- What this task involves -
Search the entries below for "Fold" and copy each matching line.

++++ Dataset content

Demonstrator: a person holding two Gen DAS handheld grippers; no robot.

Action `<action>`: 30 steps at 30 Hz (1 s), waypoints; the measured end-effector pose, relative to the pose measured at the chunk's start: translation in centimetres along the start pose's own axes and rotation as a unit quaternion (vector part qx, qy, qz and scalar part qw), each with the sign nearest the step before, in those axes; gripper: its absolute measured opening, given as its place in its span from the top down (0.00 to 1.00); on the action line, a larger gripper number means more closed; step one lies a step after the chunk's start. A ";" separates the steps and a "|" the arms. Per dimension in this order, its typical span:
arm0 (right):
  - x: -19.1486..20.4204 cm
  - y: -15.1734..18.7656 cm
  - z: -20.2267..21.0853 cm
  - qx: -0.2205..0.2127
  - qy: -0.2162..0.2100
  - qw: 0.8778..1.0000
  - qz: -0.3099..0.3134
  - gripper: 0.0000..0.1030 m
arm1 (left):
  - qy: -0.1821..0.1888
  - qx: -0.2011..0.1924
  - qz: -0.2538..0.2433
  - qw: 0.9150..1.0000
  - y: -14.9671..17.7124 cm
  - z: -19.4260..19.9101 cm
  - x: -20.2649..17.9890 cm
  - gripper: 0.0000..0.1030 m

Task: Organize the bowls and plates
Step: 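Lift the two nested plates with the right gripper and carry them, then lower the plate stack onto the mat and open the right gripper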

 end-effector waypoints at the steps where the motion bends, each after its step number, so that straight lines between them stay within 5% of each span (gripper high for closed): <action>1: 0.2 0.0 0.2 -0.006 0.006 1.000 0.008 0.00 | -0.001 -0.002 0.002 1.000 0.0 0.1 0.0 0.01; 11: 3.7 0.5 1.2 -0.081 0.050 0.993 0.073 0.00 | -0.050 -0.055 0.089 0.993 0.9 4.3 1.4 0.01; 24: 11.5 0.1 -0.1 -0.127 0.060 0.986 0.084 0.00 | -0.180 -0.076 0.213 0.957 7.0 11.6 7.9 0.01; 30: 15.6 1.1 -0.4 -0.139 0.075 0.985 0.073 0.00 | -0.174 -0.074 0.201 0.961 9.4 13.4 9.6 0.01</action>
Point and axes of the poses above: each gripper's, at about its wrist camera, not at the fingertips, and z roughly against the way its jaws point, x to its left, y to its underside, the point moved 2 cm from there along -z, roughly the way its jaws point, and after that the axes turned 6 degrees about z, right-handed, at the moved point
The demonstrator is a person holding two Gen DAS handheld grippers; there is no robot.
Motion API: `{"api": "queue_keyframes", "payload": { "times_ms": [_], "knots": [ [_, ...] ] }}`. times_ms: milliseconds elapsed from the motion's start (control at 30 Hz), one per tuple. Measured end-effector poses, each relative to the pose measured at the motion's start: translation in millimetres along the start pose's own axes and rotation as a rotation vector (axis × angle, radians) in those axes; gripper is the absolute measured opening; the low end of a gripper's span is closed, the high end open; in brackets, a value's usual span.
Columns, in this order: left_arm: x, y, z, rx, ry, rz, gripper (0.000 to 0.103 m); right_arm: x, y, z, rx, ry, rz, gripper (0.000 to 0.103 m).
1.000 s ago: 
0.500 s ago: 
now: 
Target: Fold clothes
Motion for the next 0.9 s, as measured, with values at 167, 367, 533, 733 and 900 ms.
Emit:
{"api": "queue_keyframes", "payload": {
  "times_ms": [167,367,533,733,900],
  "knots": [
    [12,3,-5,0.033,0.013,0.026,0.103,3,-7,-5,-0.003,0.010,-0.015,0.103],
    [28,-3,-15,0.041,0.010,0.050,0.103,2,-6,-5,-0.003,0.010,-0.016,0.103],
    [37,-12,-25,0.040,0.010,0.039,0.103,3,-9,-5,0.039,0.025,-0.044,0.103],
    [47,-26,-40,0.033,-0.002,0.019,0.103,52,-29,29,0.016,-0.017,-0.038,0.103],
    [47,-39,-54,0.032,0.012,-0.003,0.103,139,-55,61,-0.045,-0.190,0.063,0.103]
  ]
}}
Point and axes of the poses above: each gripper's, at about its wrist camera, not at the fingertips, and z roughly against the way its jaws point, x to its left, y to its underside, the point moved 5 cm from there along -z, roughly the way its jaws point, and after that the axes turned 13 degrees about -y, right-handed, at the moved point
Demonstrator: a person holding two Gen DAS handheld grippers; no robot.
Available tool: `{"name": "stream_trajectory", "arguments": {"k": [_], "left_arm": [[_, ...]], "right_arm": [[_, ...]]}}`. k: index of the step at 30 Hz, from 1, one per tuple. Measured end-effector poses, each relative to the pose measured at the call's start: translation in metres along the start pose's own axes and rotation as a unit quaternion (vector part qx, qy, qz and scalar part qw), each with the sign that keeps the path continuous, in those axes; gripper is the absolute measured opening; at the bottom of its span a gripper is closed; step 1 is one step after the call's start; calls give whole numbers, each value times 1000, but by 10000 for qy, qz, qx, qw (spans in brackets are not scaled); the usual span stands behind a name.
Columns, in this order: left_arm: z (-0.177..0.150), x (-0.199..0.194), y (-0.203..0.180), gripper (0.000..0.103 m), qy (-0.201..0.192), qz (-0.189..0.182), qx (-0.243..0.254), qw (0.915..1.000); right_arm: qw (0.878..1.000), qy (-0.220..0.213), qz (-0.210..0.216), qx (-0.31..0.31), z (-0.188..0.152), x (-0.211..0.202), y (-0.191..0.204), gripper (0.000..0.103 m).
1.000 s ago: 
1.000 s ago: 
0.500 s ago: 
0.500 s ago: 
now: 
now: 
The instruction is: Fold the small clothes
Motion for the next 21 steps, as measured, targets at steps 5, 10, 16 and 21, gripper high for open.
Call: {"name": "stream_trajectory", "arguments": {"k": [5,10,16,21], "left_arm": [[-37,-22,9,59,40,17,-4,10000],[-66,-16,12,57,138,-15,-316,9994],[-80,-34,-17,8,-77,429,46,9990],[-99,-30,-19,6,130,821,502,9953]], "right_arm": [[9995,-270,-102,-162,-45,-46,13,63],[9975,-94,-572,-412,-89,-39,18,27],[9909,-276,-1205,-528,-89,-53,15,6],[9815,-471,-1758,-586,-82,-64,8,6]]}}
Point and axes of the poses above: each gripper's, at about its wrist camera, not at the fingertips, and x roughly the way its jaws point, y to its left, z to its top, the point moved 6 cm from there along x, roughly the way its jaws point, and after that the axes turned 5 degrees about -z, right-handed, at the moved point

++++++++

- Solution to the problem -
Target: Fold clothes
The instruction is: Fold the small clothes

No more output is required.